Of the lines below, write out exactly those from the line with "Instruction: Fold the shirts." through the line with "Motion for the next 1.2", both included, and skip the rest.

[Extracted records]
== Segment start ==

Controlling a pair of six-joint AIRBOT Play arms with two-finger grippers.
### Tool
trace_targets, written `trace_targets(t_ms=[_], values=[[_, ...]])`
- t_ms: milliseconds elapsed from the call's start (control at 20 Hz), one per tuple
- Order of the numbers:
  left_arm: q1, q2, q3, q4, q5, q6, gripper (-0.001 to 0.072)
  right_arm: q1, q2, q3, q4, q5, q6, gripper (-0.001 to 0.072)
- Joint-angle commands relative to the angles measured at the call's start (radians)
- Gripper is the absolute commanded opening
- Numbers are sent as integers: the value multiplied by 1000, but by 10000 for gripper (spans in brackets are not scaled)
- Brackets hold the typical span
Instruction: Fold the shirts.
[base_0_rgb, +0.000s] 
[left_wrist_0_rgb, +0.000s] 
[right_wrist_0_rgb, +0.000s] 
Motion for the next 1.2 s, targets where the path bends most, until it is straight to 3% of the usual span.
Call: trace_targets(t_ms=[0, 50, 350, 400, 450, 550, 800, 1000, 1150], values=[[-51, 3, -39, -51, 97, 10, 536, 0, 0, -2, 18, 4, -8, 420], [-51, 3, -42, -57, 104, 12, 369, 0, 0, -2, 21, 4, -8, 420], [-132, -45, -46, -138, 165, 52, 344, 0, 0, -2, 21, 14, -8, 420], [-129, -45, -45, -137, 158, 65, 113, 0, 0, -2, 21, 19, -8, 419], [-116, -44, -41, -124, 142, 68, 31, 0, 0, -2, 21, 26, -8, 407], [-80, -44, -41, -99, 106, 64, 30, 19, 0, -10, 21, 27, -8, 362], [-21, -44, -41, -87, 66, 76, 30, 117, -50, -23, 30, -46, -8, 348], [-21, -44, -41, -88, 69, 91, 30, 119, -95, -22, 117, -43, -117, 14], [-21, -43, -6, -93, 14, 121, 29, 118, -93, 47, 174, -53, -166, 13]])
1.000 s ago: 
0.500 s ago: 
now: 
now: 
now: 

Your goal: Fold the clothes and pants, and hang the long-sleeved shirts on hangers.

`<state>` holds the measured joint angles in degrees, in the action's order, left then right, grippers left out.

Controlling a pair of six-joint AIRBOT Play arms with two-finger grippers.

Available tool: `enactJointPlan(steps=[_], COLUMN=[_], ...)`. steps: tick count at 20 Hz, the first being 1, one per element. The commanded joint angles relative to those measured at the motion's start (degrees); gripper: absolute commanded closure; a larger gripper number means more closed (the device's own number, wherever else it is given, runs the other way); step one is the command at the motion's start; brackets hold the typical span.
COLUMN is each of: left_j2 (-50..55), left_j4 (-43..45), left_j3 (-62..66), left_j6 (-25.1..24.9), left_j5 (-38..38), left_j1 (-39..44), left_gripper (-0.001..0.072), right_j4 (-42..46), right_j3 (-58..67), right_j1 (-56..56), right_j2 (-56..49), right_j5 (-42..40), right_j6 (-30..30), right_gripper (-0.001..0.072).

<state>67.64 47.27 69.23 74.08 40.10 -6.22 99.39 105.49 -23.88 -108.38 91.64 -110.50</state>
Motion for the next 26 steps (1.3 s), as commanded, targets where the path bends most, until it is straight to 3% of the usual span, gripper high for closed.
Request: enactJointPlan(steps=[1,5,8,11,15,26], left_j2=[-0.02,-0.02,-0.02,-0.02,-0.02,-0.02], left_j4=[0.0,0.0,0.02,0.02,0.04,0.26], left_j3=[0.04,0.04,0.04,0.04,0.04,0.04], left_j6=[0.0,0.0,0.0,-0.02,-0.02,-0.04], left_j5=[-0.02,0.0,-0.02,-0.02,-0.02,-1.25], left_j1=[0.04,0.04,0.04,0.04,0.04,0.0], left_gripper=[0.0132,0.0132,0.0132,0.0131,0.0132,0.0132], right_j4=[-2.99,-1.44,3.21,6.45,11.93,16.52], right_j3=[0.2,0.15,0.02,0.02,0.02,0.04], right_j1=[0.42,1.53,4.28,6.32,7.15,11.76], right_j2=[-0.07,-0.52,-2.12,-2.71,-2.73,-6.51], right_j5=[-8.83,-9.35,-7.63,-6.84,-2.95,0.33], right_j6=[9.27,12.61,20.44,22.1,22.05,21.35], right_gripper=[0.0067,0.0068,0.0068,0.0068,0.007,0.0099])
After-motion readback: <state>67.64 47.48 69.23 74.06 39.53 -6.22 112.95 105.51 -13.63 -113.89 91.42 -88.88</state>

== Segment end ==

* _Result of this exercise_:
Instruction: Fold the shirts.
[base_0_rgb, +0.000s] 
[left_wrist_0_rgb, +0.000s] 
[right_wrist_0_rgb, +0.000s] 
Motion for the next 1.2 s, targets where the path bends most, until it is straight to 3% of the usual span.

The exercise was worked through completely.